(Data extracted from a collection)

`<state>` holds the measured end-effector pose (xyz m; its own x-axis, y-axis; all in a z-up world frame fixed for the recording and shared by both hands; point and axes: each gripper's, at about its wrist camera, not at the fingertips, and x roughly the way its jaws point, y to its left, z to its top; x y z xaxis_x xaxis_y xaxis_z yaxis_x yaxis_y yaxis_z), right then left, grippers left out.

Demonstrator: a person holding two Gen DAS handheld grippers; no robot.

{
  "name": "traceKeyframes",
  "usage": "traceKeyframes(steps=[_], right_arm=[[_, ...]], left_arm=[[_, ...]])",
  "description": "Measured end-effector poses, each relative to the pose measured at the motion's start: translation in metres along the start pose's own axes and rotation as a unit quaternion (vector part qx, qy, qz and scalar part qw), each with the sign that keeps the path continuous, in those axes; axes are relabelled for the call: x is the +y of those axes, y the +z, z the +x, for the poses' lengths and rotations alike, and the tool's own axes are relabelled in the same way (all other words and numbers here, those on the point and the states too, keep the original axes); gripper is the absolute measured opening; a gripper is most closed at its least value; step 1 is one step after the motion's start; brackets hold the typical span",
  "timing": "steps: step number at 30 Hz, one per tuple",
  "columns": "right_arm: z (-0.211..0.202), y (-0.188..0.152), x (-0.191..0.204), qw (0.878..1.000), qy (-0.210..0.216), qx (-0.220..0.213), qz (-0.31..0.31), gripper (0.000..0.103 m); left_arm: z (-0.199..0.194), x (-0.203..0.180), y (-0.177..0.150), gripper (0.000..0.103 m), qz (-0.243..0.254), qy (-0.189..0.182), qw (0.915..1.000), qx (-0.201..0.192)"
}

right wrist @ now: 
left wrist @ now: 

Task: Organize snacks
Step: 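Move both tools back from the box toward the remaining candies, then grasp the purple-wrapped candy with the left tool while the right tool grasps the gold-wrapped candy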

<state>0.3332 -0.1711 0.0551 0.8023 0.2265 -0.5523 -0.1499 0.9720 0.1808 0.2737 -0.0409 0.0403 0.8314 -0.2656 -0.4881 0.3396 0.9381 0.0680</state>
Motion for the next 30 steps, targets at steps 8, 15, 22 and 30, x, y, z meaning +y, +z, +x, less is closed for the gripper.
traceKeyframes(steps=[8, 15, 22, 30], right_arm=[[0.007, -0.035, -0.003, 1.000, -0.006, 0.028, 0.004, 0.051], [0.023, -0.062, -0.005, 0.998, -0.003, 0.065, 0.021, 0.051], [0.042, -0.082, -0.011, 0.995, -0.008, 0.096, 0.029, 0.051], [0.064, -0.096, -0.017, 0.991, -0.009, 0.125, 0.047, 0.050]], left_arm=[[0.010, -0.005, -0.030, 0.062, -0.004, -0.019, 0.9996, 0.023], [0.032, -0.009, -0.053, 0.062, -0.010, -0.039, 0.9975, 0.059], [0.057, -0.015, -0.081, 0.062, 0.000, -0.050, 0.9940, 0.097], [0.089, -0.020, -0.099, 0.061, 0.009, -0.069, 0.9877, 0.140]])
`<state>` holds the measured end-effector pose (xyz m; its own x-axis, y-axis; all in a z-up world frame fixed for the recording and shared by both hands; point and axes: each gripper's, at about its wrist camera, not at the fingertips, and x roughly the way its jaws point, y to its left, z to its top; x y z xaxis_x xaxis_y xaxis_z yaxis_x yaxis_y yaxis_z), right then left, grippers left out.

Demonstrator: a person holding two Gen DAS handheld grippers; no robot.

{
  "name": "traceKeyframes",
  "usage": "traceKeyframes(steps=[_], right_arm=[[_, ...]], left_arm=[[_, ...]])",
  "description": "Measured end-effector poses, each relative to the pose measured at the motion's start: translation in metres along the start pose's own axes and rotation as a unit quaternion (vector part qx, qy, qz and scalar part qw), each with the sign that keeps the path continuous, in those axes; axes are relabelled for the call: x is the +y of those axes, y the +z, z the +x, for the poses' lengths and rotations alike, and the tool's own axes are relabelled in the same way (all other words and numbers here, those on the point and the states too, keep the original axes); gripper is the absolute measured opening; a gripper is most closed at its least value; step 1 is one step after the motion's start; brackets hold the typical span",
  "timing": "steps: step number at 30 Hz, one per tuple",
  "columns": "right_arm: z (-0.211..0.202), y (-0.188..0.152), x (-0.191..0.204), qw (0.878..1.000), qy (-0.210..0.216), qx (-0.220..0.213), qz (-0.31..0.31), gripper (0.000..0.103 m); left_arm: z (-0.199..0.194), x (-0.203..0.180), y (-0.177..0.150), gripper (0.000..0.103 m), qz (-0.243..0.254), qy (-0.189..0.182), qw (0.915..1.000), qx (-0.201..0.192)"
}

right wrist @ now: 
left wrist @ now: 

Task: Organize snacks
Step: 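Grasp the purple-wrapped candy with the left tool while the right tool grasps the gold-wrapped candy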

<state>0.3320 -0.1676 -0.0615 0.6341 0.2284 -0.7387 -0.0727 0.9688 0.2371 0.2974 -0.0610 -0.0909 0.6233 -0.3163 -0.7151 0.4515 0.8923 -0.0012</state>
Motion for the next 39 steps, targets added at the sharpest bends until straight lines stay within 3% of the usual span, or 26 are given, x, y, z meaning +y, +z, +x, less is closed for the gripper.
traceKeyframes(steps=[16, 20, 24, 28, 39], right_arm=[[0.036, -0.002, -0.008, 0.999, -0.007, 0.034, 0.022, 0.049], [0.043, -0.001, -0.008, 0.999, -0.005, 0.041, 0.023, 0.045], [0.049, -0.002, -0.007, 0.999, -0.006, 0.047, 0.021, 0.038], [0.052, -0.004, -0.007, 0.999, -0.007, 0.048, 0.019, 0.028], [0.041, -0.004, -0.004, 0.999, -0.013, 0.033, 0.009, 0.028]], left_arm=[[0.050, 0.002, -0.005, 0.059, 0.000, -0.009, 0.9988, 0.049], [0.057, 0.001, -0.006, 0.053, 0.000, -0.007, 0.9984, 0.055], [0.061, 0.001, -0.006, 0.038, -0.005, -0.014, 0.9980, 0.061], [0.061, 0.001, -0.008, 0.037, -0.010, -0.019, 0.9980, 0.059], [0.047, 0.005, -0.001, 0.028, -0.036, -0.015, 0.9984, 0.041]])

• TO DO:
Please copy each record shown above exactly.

• ANSWER TO THIS PROBLEM:
`<state>` holds the measured end-effector pose (xyz m; its own x-axis, y-axis; all in a z-up world frame fixed for the recording and shared by both hands; point and axes: each gripper's, at about its wrist camera, not at the fingertips, and x roughly the way its jaws point, y to its left, z to its top; x y z xaxis_x xaxis_y xaxis_z yaxis_x yaxis_y yaxis_z), right then left, grippers left out.

Demonstrator: a person holding two Gen DAS handheld grippers; no robot.

{
  "name": "traceKeyframes",
  "usage": "traceKeyframes(steps=[_], right_arm=[[_, ...]], left_arm=[[_, ...]])",
  "description": "Measured end-effector poses, each relative to the pose measured at the motion's start: translation in metres along the start pose's own axes and rotation as a unit quaternion (vector part qx, qy, qz and scalar part qw), each with the sign that keeps the path continuous, in those axes; axes are relabelled for the call: x is the +y of those axes, y the +z, z the +x, for the poses' lengths and rotations alike, and the tool's own axes are relabelled in the same way (all other words and numbers here, those on the point and the states too, keep the original axes); gripper is the absolute measured opening; a gripper is most closed at its least value; step 1 is one step after the motion's start; brackets hold the typical span",
  "timing": "steps: step number at 30 Hz, one per tuple",
  "columns": "right_arm: z (-0.211..0.202), y (-0.188..0.152), x (-0.191..0.204), qw (0.878..1.000), qy (-0.210..0.216), qx (-0.220..0.213), qz (-0.31..0.31), gripper (0.000..0.103 m); left_arm: z (-0.199..0.194), x (-0.203..0.180), y (-0.177..0.150), gripper (0.000..0.103 m), qz (-0.243..0.254), qy (-0.189..0.182), qw (0.915..1.000), qx (-0.201..0.192)"
}

right wrist @ now: 
left wrist @ now: 

Task: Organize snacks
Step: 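Move both tools back from the box toward the remaining candies, then grasp the purple-wrapped candy with the left tool while the right tool grasps the gold-wrapped candy
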
<state>0.3332 -0.1711 0.0551 0.8023 0.2265 -0.5523 -0.1499 0.9720 0.1808 0.2737 -0.0409 0.0403 0.8314 -0.2656 -0.4881 0.3396 0.9381 0.0680</state>
Motion for the next 30 steps, targets at steps 8, 15, 22 and 30, x, y, z meaning +y, +z, +x, less is closed for the gripper.
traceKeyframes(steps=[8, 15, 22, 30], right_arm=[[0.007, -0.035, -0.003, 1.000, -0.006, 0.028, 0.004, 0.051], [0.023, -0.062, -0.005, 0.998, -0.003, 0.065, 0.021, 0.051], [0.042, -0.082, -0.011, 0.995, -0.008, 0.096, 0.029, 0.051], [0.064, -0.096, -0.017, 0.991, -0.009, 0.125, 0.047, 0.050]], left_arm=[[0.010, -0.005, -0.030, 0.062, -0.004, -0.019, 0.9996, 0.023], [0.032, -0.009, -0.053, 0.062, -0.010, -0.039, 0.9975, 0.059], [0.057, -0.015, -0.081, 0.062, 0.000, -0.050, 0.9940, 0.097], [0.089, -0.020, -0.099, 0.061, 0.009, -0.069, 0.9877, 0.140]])
`<state>` holds the measured end-effector pose (xyz m; its own x-axis, y-axis; all in a z-up world frame fixed for the recording and shared by both hands; point and axes: each gripper's, at about its wrist camera, not at the fingertips, and x roughly the way its jaws point, y to its left, z to its top; x y z xaxis_x xaxis_y xaxis_z yaxis_x yaxis_y yaxis_z), right then left, grippers left out.

Demonstrator: a person holding two Gen DAS handheld grippers; no robot.

{
  "name": "traceKeyframes",
  "usage": "traceKeyframes(steps=[_], right_arm=[[_, ...]], left_arm=[[_, ...]])",
  "description": "Measured end-effector poses, each relative to the pose measured at the motion's start: translation in metres along the start pose's own axes and rotation as a unit quaternion (vector part qx, qy, qz and scalar part qw), each with the sign that keeps the path continuous, in those axes; axes are relabelled for the call: x is the +y of those axes, y the +z, z the +x, for the poses' lengths and rotations alike, and the tool's own axes are relabelled in the same way (all other words and numbers here, those on the point and the states too, keep the original axes); gripper is the absolute measured opening; a gripper is most closed at its least value; step 1 is one step after the motion's start; brackets hold the typical span",
  "timing": "steps: step number at 30 Hz, one per tuple",
  "columns": "right_arm: z (-0.211..0.202), y (-0.188..0.152), x (-0.191..0.204), qw (0.878..1.000), qy (-0.210..0.216), qx (-0.220..0.213), qz (-0.31..0.31), gripper (0.000..0.103 m); left_arm: z (-0.199..0.194), x (-0.203..0.180), y (-0.177..0.150), gripper (0.000..0.103 m), qz (-0.243..0.254), qy (-0.189..0.182), qw (0.915..1.000), qx (-0.201..0.192)"
}

right wrist @ now: 
left wrist @ now: 

Task: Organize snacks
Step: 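Grasp the purple-wrapped candy with the left tool while the right tool grasps the gold-wrapped candy
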
<state>0.3320 -0.1676 -0.0615 0.6341 0.2284 -0.7387 -0.0727 0.9688 0.2371 0.2974 -0.0610 -0.0909 0.6233 -0.3163 -0.7151 0.4515 0.8923 -0.0012</state>
Motion for the next 39 steps, targets added at the sharpest bends until straight lines stay within 3% of the usual span, or 26 are given, x, y, z meaning +y, +z, +x, less is closed for the gripper.
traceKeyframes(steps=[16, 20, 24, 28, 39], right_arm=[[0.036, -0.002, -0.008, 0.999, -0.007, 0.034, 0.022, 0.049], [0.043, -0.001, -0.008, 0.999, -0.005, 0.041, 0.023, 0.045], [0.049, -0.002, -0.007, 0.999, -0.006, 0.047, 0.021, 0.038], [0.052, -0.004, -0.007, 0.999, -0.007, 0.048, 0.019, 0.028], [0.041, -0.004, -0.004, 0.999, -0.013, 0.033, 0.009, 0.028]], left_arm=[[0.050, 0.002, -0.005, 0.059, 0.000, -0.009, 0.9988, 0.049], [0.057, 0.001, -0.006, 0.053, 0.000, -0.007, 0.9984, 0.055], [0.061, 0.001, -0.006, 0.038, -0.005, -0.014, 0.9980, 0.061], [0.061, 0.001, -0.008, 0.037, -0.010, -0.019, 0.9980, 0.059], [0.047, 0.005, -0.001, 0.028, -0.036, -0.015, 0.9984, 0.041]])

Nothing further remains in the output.